## [Exercise goal]
Every line that includes the word "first" needs to be copied from the listing.

## [Supplied material]

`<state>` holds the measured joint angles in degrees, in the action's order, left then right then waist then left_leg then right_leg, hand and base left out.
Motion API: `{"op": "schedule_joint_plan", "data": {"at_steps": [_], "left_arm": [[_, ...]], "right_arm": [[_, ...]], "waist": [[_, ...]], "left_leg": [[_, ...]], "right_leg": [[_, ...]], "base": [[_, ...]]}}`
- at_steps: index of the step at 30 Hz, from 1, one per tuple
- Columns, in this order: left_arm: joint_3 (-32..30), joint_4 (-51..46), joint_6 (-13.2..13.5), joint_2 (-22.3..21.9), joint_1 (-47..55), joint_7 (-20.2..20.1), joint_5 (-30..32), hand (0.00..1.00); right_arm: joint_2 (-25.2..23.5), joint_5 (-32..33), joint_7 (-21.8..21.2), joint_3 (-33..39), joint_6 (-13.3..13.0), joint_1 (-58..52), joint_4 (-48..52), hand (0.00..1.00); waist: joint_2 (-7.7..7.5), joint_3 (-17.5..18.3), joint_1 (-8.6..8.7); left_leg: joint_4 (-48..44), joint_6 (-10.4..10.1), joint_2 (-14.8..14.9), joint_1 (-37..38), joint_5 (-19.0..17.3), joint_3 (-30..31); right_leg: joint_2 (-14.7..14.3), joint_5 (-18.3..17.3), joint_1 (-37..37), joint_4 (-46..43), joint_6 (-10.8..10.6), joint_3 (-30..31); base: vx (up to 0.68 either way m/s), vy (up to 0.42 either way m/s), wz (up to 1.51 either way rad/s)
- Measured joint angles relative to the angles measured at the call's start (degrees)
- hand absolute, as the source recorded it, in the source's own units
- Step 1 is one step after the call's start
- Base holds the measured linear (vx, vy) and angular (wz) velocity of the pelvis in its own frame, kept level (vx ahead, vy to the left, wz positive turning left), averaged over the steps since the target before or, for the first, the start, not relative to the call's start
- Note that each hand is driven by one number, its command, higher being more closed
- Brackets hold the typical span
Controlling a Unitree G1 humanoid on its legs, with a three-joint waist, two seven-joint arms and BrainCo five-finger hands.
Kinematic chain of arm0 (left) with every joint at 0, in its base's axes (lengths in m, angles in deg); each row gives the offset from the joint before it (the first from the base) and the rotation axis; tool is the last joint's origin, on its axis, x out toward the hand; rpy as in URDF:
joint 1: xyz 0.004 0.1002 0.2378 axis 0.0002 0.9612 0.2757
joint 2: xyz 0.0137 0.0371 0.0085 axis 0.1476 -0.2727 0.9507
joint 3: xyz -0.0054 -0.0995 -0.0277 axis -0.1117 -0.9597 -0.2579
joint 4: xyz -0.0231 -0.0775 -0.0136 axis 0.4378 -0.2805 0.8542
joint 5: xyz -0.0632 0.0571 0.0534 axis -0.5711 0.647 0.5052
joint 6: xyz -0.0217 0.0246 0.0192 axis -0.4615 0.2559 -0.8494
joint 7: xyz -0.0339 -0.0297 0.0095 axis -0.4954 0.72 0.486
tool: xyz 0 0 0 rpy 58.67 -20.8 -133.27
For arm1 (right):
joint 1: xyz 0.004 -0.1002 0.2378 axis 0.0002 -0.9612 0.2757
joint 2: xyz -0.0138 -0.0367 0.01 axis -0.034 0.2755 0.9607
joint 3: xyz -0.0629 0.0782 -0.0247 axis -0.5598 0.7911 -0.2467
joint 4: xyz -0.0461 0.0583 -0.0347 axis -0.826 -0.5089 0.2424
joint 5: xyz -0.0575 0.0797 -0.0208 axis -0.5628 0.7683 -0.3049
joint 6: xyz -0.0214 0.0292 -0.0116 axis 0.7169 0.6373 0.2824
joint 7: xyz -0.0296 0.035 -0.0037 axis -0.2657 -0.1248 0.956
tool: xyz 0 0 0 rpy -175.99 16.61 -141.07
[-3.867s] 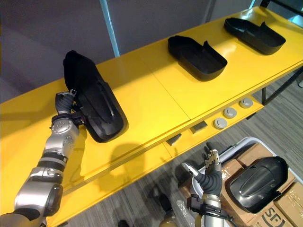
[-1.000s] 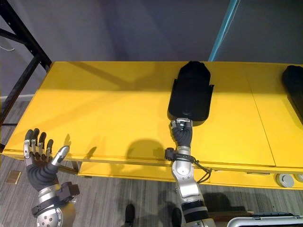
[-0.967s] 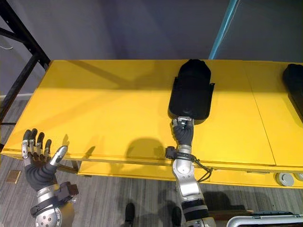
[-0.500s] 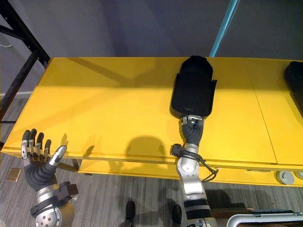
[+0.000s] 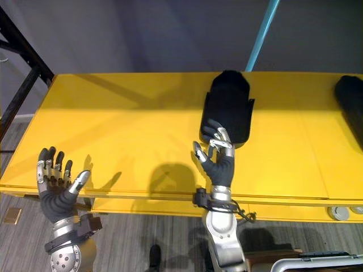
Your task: Walk over and take plastic housings, then place them on the shelf
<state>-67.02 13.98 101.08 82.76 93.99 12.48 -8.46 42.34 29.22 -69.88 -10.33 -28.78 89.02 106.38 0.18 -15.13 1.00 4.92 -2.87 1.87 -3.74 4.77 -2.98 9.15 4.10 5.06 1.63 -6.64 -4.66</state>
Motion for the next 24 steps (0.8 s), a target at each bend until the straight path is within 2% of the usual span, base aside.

## [Task solution]
- Base holds the measured linear (vx, vy) and angular (wz) velocity of the pelvis in its own frame, kept level (vx ahead, vy to the left, wz positive turning left), averaged over the steps since the target before or, for the first, the start, not relative to the call's start
Kinematic chain of arm0 (left) with every joint at 0, in its base's axes (lengths in m, angles in deg); each row gives the offset from the joint before it (the first from the base) and the rotation axis; tool is the last joint's origin, on its axis, x out toward the hand; rpy as in URDF:

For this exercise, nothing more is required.